----- SUPPLIED RECORDS
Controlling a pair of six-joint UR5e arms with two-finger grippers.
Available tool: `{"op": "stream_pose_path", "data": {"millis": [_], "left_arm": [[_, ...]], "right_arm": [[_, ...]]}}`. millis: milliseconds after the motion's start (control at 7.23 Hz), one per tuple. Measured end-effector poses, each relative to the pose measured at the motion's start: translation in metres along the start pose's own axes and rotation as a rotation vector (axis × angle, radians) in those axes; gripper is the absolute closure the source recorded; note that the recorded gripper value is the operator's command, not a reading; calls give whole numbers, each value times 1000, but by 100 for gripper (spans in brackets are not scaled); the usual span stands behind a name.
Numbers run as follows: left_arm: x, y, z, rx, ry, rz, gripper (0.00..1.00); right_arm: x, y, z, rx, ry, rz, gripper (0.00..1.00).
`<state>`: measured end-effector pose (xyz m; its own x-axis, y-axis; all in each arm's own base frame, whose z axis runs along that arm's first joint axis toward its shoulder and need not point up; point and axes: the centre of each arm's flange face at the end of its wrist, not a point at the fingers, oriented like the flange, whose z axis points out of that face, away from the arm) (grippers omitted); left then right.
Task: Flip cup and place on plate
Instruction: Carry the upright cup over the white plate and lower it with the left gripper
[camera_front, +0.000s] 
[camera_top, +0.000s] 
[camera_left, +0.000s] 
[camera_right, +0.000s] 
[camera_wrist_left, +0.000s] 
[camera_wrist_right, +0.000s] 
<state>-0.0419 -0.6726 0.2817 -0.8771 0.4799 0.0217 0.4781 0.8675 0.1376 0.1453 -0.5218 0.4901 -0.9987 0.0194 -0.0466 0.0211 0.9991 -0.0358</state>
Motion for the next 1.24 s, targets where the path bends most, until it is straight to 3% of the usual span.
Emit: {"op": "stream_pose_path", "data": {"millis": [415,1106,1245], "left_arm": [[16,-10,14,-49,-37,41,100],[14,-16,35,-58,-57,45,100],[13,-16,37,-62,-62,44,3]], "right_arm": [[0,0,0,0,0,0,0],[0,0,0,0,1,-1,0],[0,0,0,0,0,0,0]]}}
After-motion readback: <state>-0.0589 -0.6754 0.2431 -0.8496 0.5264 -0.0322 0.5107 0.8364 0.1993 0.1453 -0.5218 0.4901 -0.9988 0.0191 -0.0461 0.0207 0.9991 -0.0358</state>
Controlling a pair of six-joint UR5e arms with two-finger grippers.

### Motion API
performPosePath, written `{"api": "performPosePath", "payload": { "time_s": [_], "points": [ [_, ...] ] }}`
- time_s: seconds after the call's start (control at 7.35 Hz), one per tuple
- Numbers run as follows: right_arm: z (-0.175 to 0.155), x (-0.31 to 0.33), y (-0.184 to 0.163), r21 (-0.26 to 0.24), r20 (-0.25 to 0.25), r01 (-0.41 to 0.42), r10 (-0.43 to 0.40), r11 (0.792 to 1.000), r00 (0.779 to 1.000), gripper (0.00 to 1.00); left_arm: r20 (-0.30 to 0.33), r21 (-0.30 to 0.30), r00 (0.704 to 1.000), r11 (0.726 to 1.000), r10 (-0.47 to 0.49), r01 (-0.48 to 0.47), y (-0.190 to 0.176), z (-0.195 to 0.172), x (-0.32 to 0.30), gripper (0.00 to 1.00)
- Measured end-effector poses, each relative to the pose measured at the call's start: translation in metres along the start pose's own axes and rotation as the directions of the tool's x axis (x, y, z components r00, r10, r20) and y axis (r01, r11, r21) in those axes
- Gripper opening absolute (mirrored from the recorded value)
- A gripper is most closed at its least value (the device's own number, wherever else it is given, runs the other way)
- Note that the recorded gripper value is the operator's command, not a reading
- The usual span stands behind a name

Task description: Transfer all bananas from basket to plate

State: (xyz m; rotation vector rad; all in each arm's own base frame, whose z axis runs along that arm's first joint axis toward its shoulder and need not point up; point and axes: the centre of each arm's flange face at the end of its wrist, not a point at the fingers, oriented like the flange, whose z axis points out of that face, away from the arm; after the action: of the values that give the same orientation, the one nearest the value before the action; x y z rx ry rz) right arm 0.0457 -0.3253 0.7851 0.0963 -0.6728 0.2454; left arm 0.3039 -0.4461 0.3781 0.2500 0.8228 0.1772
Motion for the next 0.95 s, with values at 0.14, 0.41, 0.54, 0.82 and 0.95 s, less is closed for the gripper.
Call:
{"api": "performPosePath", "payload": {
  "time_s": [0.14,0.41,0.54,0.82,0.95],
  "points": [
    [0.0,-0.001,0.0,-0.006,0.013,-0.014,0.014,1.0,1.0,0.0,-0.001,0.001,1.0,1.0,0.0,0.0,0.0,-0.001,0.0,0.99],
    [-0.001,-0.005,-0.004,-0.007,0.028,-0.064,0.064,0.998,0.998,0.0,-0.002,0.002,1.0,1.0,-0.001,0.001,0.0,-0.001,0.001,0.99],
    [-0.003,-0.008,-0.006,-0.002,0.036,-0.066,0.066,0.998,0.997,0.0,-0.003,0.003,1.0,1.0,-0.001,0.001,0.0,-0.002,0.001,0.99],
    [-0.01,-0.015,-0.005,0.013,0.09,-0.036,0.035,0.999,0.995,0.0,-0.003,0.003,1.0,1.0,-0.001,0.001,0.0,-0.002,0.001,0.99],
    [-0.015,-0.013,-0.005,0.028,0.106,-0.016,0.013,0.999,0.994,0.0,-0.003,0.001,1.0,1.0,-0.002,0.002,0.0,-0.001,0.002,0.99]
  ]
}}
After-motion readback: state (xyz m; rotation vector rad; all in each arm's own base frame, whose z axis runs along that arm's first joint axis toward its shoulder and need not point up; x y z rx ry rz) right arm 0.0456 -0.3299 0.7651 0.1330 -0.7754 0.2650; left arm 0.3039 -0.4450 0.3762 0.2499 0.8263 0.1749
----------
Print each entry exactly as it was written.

▶ **RESULT**:
Controlling a pair of six-joint UR5e arms with two-finger grippers.
Available tool: `{"op": "stream_pose_path", "data": {"millis": [_], "left_arm": [[_, ...]], "right_arm": [[_, ...]]}}`. millis: milliseconds after the motion's start (control at 7.23 Hz), one per tuple. Measured end-effector poses, each relative to the pose measured at the motion's start: translation in metres along the start pose's own axes and rotation as a rotation vector (axis × angle, radians) in those axes; gripper is the absolute closure the source recorded; note that the recorded gripper value is the operator's command, not a reading; calls give whole numbers, each value times 1000, but by 100 for gripper (spans in brackets are not scaled); the usual span stands behind a name.
Numbers run as follows: left_arm: x, y, z, rx, ry, rz, gripper (0.00..1.00); right_arm: x, y, z, rx, ry, rz, gripper (0.00..1.00).
`<state>`: measured end-effector pose (xyz m; its own x-axis, y-axis; all in each arm's own base frame, whose z axis runs along that arm's first joint axis toward its shoulder and need not point up; point and axes: the centre of each arm's flange face at the end of its wrist, not a point at the fingers, oriented like the flange, whose z axis points out of that face, away from the arm) (grippers omitted); left then right.
Task: Flip cup and place on plate
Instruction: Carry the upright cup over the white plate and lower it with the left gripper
[camera_front, +0.000s] 
[camera_top, +0.000s] 
[camera_left, +0.000s] 
[camera_right, +0.000s] 
[camera_wrist_left, +0.000s] 
[camera_wrist_right, +0.000s] 
<state>-0.0419 -0.6726 0.2817 -0.8771 0.4799 0.0217 0.4781 0.8675 0.1376 0.1453 -0.5218 0.4901 -0.9987 0.0194 -0.0466 0.0211 0.9991 -0.0358</state>
Motion for the next 1.24 s, targets where the path bends most, until it is straight to 3% of the usual span.
Emit: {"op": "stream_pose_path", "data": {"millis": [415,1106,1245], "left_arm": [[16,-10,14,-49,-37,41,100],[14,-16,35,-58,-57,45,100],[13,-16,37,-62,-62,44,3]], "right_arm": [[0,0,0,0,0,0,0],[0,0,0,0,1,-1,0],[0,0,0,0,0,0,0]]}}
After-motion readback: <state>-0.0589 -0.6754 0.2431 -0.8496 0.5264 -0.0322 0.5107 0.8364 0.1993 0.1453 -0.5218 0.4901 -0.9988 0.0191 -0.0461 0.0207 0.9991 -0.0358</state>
Controlling a pair of six-joint UR5e arms with two-finger grippers.

### Motion API
performPosePath, written `{"api": "performPosePath", "payload": { "time_s": [_], "points": [ [_, ...] ] }}`
- time_s: seconds after the call's start (control at 7.35 Hz), one per tuple
- Numbers run as follows: right_arm: z (-0.175 to 0.155), x (-0.31 to 0.33), y (-0.184 to 0.163), r21 (-0.26 to 0.24), r20 (-0.25 to 0.25), r01 (-0.41 to 0.42), r10 (-0.43 to 0.40), r11 (0.792 to 1.000), r00 (0.779 to 1.000), gripper (0.00 to 1.00); left_arm: r20 (-0.30 to 0.33), r21 (-0.30 to 0.30), r00 (0.704 to 1.000), r11 (0.726 to 1.000), r10 (-0.47 to 0.49), r01 (-0.48 to 0.47), y (-0.190 to 0.176), z (-0.195 to 0.172), x (-0.32 to 0.30), gripper (0.00 to 1.00)
- Measured end-effector poses, each relative to the pose measured at the call's start: translation in metres along the start pose's own axes and rotation as the directions of the tool's x axis (x, y, z components r00, r10, r20) and y axis (r01, r11, r21) in those axes
- Gripper opening absolute (mirrored from the recorded value)
- A gripper is most closed at its least value (the device's own number, wherever else it is given, runs the other way)
- Note that the recorded gripper value is the operator's command, not a reading
- The usual span stands behind a name

Task description: Transfer all bananas from basket to plate

State: (xyz m; rotation vector rad; all in each arm's own base frame, whose z axis runs along that arm's first joint axis toward its shoulder and need not point up; point and axes: the centre of each arm's flange face at the end of its wrist, not a point at the fingers, oriented like the flange, whose z axis points out of that face, away from the arm; after the action: of the values that give the same orientation, the one nearest the value before the action; x y z rx ry rz) right arm 0.0457 -0.3253 0.7851 0.0963 -0.6728 0.2454; left arm 0.3039 -0.4461 0.3781 0.2500 0.8228 0.1772
Motion for the next 0.95 s, with values at 0.14, 0.41, 0.54, 0.82 and 0.95 s, less is closed for the gripper.
Call:
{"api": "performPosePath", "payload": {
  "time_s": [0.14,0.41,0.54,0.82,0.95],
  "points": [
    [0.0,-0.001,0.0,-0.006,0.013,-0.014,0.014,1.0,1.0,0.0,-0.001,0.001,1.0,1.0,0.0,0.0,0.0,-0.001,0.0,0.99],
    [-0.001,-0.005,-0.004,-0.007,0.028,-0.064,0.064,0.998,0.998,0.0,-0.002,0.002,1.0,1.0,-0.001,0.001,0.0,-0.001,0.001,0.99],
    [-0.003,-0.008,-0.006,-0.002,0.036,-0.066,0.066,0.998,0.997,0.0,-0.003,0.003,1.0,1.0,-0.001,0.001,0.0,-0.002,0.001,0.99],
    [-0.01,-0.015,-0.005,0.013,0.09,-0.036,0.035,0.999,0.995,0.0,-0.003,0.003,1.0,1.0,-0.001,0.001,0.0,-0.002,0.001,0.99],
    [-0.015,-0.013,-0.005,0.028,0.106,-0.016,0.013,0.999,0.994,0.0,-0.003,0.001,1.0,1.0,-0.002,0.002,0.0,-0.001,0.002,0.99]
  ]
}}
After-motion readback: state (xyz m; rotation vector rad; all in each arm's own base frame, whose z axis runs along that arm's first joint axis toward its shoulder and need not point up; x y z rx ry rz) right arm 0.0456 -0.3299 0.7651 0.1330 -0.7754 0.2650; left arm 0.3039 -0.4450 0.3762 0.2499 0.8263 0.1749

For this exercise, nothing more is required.